Auf dem Boden der Tatsachen
Europäischer Gerichtshof (Az: C-386/03)
Die Arbeitsplätze in den Bodendiensten an deutschen Flughäfen, z.B. an den Schaltern und bei der Gepäckabfertigung, sind künftig weniger geschützt. Deutsche Vorschriften, die die Arbeitnehmer bei einer Neuvergabe solcher Dienstleistungen schützen, verstoßen gegen europäisches Recht. So urteilte jetzt aktuell der Europäische Gerichtshof (Az: C-386/03).

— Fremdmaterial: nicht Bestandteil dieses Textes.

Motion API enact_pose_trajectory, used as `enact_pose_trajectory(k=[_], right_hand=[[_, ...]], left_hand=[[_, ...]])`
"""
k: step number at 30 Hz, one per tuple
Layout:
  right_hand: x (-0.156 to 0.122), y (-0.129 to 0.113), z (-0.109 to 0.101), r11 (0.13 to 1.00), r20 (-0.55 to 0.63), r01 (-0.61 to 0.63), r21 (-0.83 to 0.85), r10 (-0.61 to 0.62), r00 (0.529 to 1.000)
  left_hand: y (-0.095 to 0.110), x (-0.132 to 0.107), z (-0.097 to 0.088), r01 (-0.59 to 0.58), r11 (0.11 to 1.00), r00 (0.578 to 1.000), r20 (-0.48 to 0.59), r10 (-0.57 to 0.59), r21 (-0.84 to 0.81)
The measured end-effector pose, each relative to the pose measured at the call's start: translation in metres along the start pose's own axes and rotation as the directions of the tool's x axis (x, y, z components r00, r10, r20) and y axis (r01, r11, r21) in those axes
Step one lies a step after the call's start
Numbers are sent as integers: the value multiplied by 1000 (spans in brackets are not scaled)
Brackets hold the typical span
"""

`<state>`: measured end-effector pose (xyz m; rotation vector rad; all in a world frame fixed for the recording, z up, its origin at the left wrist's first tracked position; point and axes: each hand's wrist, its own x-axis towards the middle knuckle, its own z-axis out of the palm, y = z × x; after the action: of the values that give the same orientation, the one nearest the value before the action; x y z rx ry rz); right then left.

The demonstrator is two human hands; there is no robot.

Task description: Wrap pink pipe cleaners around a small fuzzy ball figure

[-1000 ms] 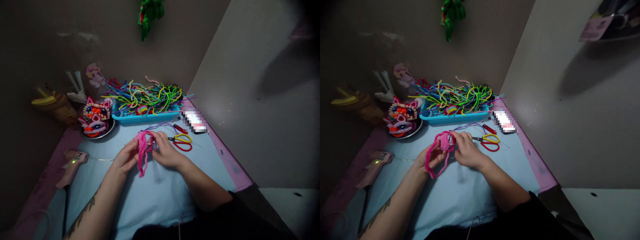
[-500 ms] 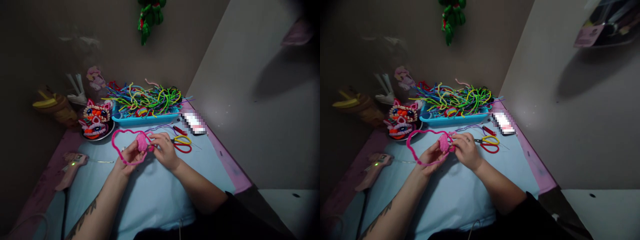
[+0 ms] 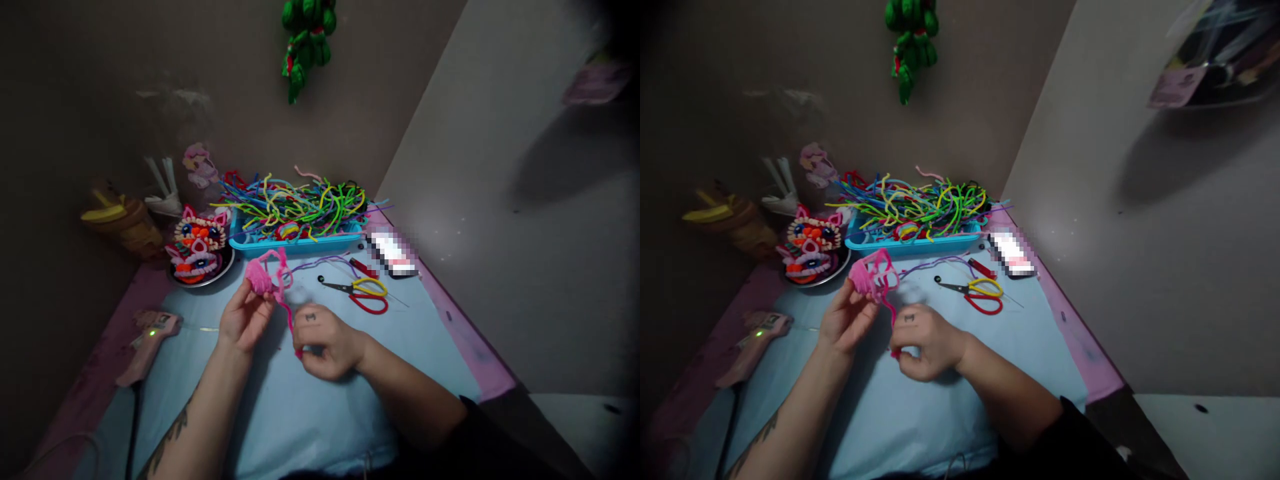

Nach der deutschen Bodenabfertigungsdiensteverordnung können Flughafenbetreiber bei der Neuvergabe von Bodendiensten verlangen, dass das neue Unternehmen die bisher in diesem Bereich beschäftigten Arbeitnehmer übernimmt. Werden Arbeitnehmer nicht übernommen, kann der Betreiber hierfür ein gesondertes Entgelt fordern. Beide Regelungen sind aber nicht mit EU-Recht vereinbar, entschied der EuGH. Trotz des Urteils können die Arbeitsplätze im Einzelfall aber wegen eines Betriebsübergangs geschützt sein, wenn der neue Dienstleister nicht nur die Aufgabe, sondern auch verschiedene Betriebsmittel übernimmt, beispielsweise Maschinen, Gebäude und Know-how.